Once the pictures are set aside, copy the data below exactly as it stands.

*PROVIDED ENTRIES*:

-------------------------

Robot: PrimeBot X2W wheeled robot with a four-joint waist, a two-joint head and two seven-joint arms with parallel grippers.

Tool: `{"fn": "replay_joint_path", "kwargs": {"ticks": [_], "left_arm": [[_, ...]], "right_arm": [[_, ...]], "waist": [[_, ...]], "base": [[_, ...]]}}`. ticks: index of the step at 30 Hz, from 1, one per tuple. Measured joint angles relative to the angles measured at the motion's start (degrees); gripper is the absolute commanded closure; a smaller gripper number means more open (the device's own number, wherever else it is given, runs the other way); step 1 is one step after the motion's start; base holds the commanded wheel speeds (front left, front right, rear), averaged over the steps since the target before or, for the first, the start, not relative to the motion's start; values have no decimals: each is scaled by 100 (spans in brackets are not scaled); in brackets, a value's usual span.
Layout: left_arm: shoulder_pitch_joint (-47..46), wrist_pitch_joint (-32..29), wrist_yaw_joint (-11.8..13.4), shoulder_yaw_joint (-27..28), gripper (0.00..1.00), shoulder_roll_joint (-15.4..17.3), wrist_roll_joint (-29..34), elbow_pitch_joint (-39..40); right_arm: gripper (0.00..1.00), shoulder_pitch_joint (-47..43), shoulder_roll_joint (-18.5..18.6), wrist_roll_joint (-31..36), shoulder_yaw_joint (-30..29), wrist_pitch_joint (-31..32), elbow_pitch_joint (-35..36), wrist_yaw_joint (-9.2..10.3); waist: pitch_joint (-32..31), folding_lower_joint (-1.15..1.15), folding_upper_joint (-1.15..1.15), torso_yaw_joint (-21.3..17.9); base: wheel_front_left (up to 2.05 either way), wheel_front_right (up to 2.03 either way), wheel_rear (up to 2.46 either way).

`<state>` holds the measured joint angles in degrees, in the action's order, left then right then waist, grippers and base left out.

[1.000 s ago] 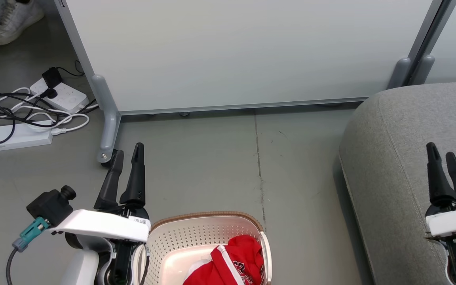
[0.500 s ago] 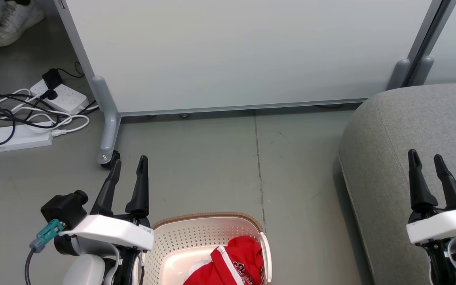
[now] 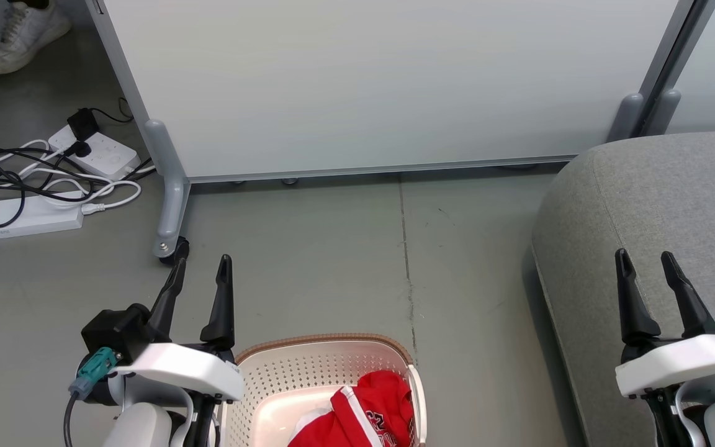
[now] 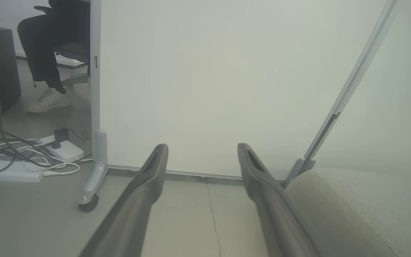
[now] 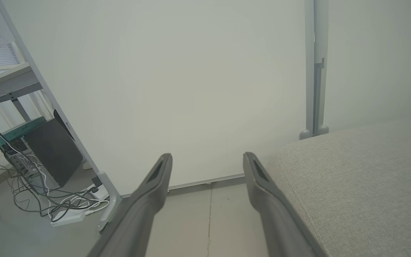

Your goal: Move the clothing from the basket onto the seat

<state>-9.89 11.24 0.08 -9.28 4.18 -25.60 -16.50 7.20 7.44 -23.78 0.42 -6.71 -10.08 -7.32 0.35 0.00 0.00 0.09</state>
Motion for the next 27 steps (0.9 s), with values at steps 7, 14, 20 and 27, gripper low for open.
{"fn": "replay_joint_path", "kwargs": {"ticks": [7, 14, 20, 27], "left_arm": [[0, 63, 58, -14, 0, 3, 334, -58], [0, 123, 121, -8, 0, 10, 641, -240], [0, 167, 198, 3, 0, -12, 823, -414], [0, 196, 279, 15, 0, -30, 1024, -561]], "right_arm": [[0, 45, 1, 348, 77, -143, -109, 0], [0, 55, -31, 664, 170, -278, -219, -1], [0, 108, -48, 783, 185, -398, -390, -1], [0, 162, -60, 978, 207, -511, -586, -1]], "waist": [[-2, 0, 0, 2], [6, 0, 0, 6], [31, 0, 0, 23], [39, 0, 0, 28]], "base": [[0, 0, 0], [0, 0, 0], [0, 0, 0], [0, 0, 0]]}}
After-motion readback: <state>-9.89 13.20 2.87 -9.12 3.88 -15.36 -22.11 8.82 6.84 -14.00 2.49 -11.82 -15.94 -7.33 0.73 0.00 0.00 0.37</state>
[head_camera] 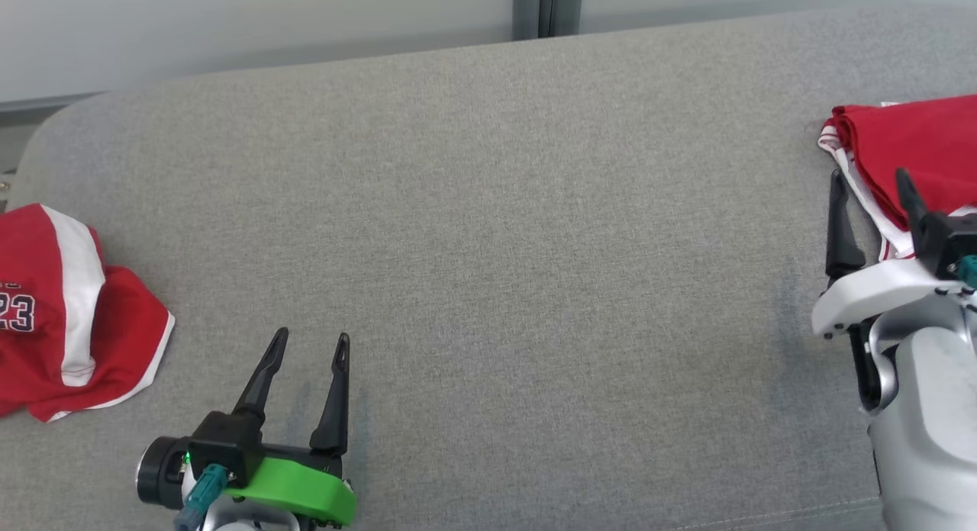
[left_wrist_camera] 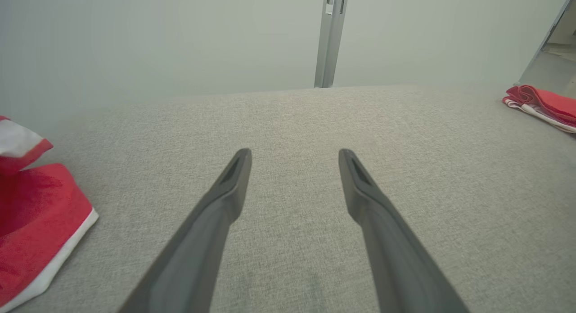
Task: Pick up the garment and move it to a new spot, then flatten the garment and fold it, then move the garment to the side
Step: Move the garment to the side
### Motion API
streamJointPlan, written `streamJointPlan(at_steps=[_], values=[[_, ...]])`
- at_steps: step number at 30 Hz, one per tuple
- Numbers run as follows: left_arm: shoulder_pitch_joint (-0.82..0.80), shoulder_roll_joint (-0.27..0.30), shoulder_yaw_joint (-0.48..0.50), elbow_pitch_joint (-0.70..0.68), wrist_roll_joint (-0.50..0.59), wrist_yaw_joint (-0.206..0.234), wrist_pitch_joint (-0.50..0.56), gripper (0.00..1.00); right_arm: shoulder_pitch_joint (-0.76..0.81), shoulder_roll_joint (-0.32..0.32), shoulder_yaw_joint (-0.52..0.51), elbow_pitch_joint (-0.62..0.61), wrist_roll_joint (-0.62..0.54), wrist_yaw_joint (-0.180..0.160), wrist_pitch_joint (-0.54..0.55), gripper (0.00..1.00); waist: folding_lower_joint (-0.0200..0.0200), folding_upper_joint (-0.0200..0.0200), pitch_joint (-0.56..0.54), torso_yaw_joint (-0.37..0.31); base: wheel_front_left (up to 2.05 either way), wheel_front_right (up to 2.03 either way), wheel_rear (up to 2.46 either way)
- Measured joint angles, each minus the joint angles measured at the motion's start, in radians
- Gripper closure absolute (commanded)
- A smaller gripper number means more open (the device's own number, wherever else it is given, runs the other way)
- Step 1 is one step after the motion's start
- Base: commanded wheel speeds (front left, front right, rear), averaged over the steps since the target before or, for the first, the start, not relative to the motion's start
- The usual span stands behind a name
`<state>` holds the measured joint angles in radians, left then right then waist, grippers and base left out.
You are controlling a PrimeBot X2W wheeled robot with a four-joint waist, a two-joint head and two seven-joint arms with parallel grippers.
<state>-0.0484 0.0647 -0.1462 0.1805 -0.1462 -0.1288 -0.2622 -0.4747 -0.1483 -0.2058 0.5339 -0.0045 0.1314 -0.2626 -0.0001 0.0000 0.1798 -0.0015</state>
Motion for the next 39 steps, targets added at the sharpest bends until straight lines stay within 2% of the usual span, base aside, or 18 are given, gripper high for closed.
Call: streamJointPlan(at_steps=[7, 18, 28, 39], values=[[0.06, -0.01, 0.091, 0.049, -0.007, 0.014, 0.0, 0.0, 0.138, 0.038, 0.091, -0.055, 0.07, 0.0, 0.0, 0.0, 0.0, 0.0, -0.099, 0.01, 0.0, 0.0, 0.0], [0.122, -0.013, 0.17, 0.077, -0.023, 0.047, 0.0, 0.0, 0.291, 0.072, 0.192, -0.098, 0.078, 0.0, 0.0, 0.0, 0.0, 0.0, -0.216, 0.002, 0.0, 0.0, 0.0], [0.16, -0.014, 0.194, 0.085, -0.034, 0.067, 0.0, 0.0, 0.374, 0.092, 0.248, -0.145, 0.062, 0.0, 0.0, 0.0, 0.0, 0.0, -0.259, -0.024, 0.0, 0.0, 0.0], [0.169, -0.014, 0.197, 0.079, -0.019, 0.077, 0.0, 0.0, 0.402, 0.095, 0.267, -0.164, 0.055, 0.0, 0.0, 0.0, 0.0, 0.0, -0.263, -0.021, 0.0, 0.0, 0.0]])
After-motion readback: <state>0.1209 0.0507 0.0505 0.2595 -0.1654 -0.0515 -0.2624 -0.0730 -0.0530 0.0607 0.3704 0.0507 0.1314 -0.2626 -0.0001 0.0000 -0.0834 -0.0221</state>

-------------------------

*SOLUTION TO THE EXERCISE*:
Robot: PrimeBot X2W wheeled robot with a four-joint waist, a two-joint head and two seven-joint arms with parallel grippers.

Tool: `{"fn": "replay_joint_path", "kwargs": {"ticks": [_], "left_arm": [[_, ...]], "right_arm": [[_, ...]], "waist": [[_, ...]], "base": [[_, ...]]}}`. ticks: index of the step at 30 Hz, from 1, one per tuple. Measured joint angles relative to the angles measured at the motion's start (degrees); gripper is the absolute commanded closure; a smaller gripper number means more open (the device's own number, wherever else it is given, runs the other way); step 1 is one step after the motion's start; base holds the commanded wheel speeds (front left, front right, rear), averaged over the steps since the target before or, for the first, the start, not relative to the motion's start; values have no decimals: each is scaled by 100 (spans in brackets are not scaled); in brackets, a value's usual span.
Layout: left_arm: shoulder_pitch_joint (-47..46), wrist_pitch_joint (-32..29), wrist_yaw_joint (-11.8..13.4), shoulder_yaw_joint (-27..28), gripper (0.00..1.00), shoulder_roll_joint (-15.4..17.3), wrist_roll_joint (-29..34), elbow_pitch_joint (-39..40); right_arm: gripper (0.00..1.00), shoulder_pitch_joint (-47..43), shoulder_roll_joint (-18.5..18.6), wrist_roll_joint (-31..36), shoulder_yaw_joint (-30..29), wrist_pitch_joint (-31..32), elbow_pitch_joint (-35..36), wrist_yaw_joint (-9.2..10.3); waist: pitch_joint (-32..31), folding_lower_joint (-1.15..1.15), folding_upper_joint (-1.15..1.15), torso_yaw_joint (-21.3..17.9); base: wheel_front_left (up to 2.05 either way), wheel_front_right (up to 2.03 either way), wheel_rear (up to 2.46 either way).

`<state>` holds the measured joint angles in degrees, in the action's order, left then right then waist, grippers and base left out.

[1.000 s ago] 
[0.500 s ago] 
[now] 
[now] 
[now] 

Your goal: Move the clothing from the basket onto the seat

<state>-9.89 11.24 0.08 -9.28 4.18 -25.60 -16.50 7.20 7.44 -23.78 0.42 -6.71 -10.08 -7.32 0.35 0.00 0.00 0.09</state>
Motion for the next 27 steps (0.9 s), with values at steps 7, 14, 20 and 27, gripper low for open.
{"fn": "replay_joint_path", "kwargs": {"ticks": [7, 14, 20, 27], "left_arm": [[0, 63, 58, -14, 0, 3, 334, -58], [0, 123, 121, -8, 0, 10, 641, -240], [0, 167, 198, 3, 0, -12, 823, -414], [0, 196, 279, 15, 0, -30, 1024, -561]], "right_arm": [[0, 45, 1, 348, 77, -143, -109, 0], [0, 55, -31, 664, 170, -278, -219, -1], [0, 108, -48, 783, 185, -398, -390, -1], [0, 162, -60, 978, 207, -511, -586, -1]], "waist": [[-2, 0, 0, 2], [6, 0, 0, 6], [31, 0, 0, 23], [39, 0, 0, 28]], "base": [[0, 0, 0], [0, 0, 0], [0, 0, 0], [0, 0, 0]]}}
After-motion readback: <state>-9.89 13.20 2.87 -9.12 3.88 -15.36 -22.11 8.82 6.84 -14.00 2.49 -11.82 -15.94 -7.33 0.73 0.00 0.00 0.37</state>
[head_camera] 
[left_wrist_camera] 
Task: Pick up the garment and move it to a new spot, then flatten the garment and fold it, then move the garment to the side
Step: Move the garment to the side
### Motion API
streamJointPlan, written `streamJointPlan(at_steps=[_], values=[[_, ...]])`
- at_steps: step number at 30 Hz, one per tuple
- Numbers run as follows: left_arm: shoulder_pitch_joint (-0.82..0.80), shoulder_roll_joint (-0.27..0.30), shoulder_yaw_joint (-0.48..0.50), elbow_pitch_joint (-0.70..0.68), wrist_roll_joint (-0.50..0.59), wrist_yaw_joint (-0.206..0.234), wrist_pitch_joint (-0.50..0.56), gripper (0.00..1.00); right_arm: shoulder_pitch_joint (-0.76..0.81), shoulder_roll_joint (-0.32..0.32), shoulder_yaw_joint (-0.52..0.51), elbow_pitch_joint (-0.62..0.61), wrist_roll_joint (-0.62..0.54), wrist_yaw_joint (-0.180..0.160), wrist_pitch_joint (-0.54..0.55), gripper (0.00..1.00); waist: folding_lower_joint (-0.0200..0.0200), folding_upper_joint (-0.0200..0.0200), pitch_joint (-0.56..0.54), torso_yaw_joint (-0.37..0.31); base: wheel_front_left (up to 2.05 either way), wheel_front_right (up to 2.03 either way), wheel_rear (up to 2.46 either way)
- Measured joint angles, each minus the joint angles measured at the motion's start, in radians
- Gripper closure absolute (commanded)
- A smaller gripper number means more open (the device's own number, wherever else it is given, runs the other way)
- Step 1 is one step after the motion's start
- Base: commanded wheel speeds (front left, front right, rear), averaged over the steps since the target before or, for the first, the start, not relative to the motion's start
- The usual span stands behind a name
`<state>` holds the measured joint angles in radians, left then right then waist, grippers and base left out.
You are controlling a PrimeBot X2W wheeled robot with a four-joint waist, a two-joint head and two seven-joint arms with parallel grippers.
<state>-0.0484 0.0647 -0.1462 0.1805 -0.1462 -0.1288 -0.2622 -0.4747 -0.1483 -0.2058 0.5339 -0.0045 0.1314 -0.2626 -0.0001 0.0000 0.1798 -0.0015</state>
Motion for the next 39 steps, targets added at the sharpest bends until straight lines stay within 2% of the usual span, base aside, or 18 are given, gripper high for closed.
Call: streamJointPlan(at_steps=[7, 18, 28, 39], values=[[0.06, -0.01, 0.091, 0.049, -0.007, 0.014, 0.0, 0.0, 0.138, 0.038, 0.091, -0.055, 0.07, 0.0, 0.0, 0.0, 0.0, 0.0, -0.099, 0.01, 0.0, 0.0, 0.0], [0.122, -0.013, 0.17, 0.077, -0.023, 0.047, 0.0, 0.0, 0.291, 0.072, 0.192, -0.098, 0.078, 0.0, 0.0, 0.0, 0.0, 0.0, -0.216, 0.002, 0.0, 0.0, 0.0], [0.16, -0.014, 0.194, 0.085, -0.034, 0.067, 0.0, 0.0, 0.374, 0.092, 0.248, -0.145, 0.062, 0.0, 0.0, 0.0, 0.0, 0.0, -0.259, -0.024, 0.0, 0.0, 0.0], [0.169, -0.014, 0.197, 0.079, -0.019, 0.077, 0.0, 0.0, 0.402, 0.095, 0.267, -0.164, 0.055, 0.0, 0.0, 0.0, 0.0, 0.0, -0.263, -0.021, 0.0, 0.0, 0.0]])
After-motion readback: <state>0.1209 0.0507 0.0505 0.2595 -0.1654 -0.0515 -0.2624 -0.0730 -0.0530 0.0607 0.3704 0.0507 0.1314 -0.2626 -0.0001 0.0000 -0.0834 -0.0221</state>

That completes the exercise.